Parser API Client

The Parser API is an API for programmatically extracting content and metadata from html documents. Unlike the Reader API, the Parser API does not require oAuth authentication but rather a single token query parameter that must be used to sign every requests. You can find your token by visiting your Readability account settings page.

This token can then be passed to the constructor or can be set via environment variables.

export READABILITY_PARSER_TOKEN='your parser token here'
from readability import ParserClient
client = ParserClient(token='your parser token')

Under the hood, the ParserClient uses the popular requests library. The objects returned by client calls are instances of requests.Response.

Client Documentation

class readability.ParserClient(base_url_template='https://www.readability.com/api/content/v1/{}', **xargs)

Client for interacting with the Readability Parser API.

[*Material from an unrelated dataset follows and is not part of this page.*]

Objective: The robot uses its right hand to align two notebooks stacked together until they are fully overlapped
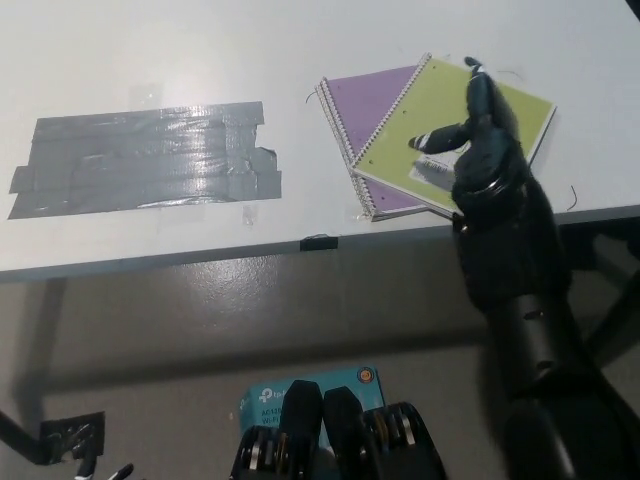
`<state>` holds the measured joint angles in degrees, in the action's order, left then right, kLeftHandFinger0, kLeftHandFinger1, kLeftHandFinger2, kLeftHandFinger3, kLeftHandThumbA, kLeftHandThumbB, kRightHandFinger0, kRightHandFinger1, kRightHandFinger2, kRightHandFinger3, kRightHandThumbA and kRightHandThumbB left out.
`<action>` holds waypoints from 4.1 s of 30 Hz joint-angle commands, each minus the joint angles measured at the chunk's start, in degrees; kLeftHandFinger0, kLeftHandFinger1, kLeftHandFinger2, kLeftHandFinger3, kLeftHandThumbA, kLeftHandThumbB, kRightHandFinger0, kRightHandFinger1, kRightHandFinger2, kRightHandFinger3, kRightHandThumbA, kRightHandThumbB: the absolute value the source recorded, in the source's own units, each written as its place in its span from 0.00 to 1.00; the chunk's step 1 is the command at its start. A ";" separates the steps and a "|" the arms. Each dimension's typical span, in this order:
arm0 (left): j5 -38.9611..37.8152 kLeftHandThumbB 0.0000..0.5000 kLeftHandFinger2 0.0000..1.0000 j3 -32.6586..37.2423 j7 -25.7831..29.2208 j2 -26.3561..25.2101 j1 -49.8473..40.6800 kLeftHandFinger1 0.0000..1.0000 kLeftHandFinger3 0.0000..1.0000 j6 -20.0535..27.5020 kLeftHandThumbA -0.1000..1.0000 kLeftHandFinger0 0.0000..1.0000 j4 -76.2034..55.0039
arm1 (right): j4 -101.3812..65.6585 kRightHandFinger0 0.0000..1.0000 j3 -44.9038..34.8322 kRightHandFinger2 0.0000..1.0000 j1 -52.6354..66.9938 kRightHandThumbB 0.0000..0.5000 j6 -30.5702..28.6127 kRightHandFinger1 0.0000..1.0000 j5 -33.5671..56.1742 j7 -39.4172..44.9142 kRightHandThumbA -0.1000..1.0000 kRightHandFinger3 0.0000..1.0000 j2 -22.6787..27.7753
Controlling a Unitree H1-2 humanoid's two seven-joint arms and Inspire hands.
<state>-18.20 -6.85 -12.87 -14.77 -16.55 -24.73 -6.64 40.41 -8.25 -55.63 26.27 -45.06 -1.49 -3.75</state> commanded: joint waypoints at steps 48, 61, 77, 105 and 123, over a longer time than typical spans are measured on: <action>2.97 1.00 1.00 2.92 -3.01 -2.61 1.28 0.96 1.00 5.94 1.00 0.82 -0.21 | -3.56 1.00 27.73 1.00 18.76 0.67 -0.98 1.00 3.94 3.10 1.00 1.00 12.34; 3.26 1.00 1.00 2.80 -3.40 -3.04 1.27 0.91 1.00 5.80 1.00 0.76 0.03 | -4.30 1.00 36.33 1.00 23.98 0.73 -6.45 1.00 3.49 6.12 1.00 1.00 12.85; 3.45 1.00 0.98 3.11 -3.50 -3.78 0.24 0.92 1.00 5.20 1.00 0.83 -0.84 | -4.98 1.00 44.87 1.00 27.13 0.77 -15.50 1.00 -0.45 8.03 1.00 1.00 22.38; 4.06 1.00 0.94 4.06 -3.58 -4.12 0.10 0.92 1.00 4.78 1.00 0.90 -1.22 | -4.13 1.00 47.28 1.00 13.47 0.79 -17.06 1.00 -4.03 12.94 1.00 1.00 23.95; 4.16 1.00 0.91 4.41 -3.50 -4.78 -1.35 0.89 1.00 5.49 1.00 0.89 -0.90 | -4.42 1.00 48.68 1.00 8.65 0.78 -21.00 1.00 -4.44 15.64 1.00 1.00 28.83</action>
<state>-14.50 -2.53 -14.96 -18.23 -16.63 -20.66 -6.12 36.24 39.75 -46.45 6.85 -48.99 7.28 22.46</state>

Docs can be found at http://www.readability.com/developers/api/parser.

get(url)

Make an HTTP GET request to the Parser API.

Parameters:url – url to which to make the request
get_article(url=None, article_id=None, max_pages=25)

Send a GET request to the parser endpoint of the parser API to get back the representation of an article.

The article can be identified by either a URL or an id that exists in Readability.

Note that either the url or article_id param should be passed.

Parameters:
  • (optional) (article_id) – The url of an article whose content is wanted.
  • (optional) – The id of an article in the Readability system whose content is wanted.
  • max_pages – The maximum number of pages to parse and combine. The default is 25.
get_article_status(url=None, article_id=None)

Send a HEAD request to the parser endpoint to the parser API to get the articles status.

Returned is a requests.Response object. The id and status for the article can be extracted from the X-Article-Id and X-Article-Status headers.

Note that either the url or article_id param should be passed.

Parameters:
  • (optional) (article_id) – The url of an article whose content is wanted.
  • (optional) – The id of an article in the Readability system whose content is wanted.
get_confidence(url=None, article_id=None)

Send a GET request to the confidence endpoint of the Parser API.

Note that either the url or article_id param should be passed.

Parameters:
  • (optional) (article_id) – The url of an article whose content is wanted.
  • (optional) – The id of an article in the Readability system whose content is wanted.
get_root()

Send a GET request to the root resource of the Parser API.

head(url)

Make an HTTP HEAD request to the Parser API.

Parameters:url – url to which to make the request
post(url, post_params=None)

Make an HTTP POST request to the Parser API.

Parameters:
  • url – url to which to make the request
  • post_params – POST data to send along. Expected to be a dict.
post_article_content(content, url, max_pages=25)

POST content to be parsed to the Parser API.

Note: Even when POSTing content, a url must still be provided.

Parameters:
  • content – the content to be parsed
  • url – the url that represents the content
  • (optional) (max_pages) – the maximum number of pages to parse and combine. Default is 25.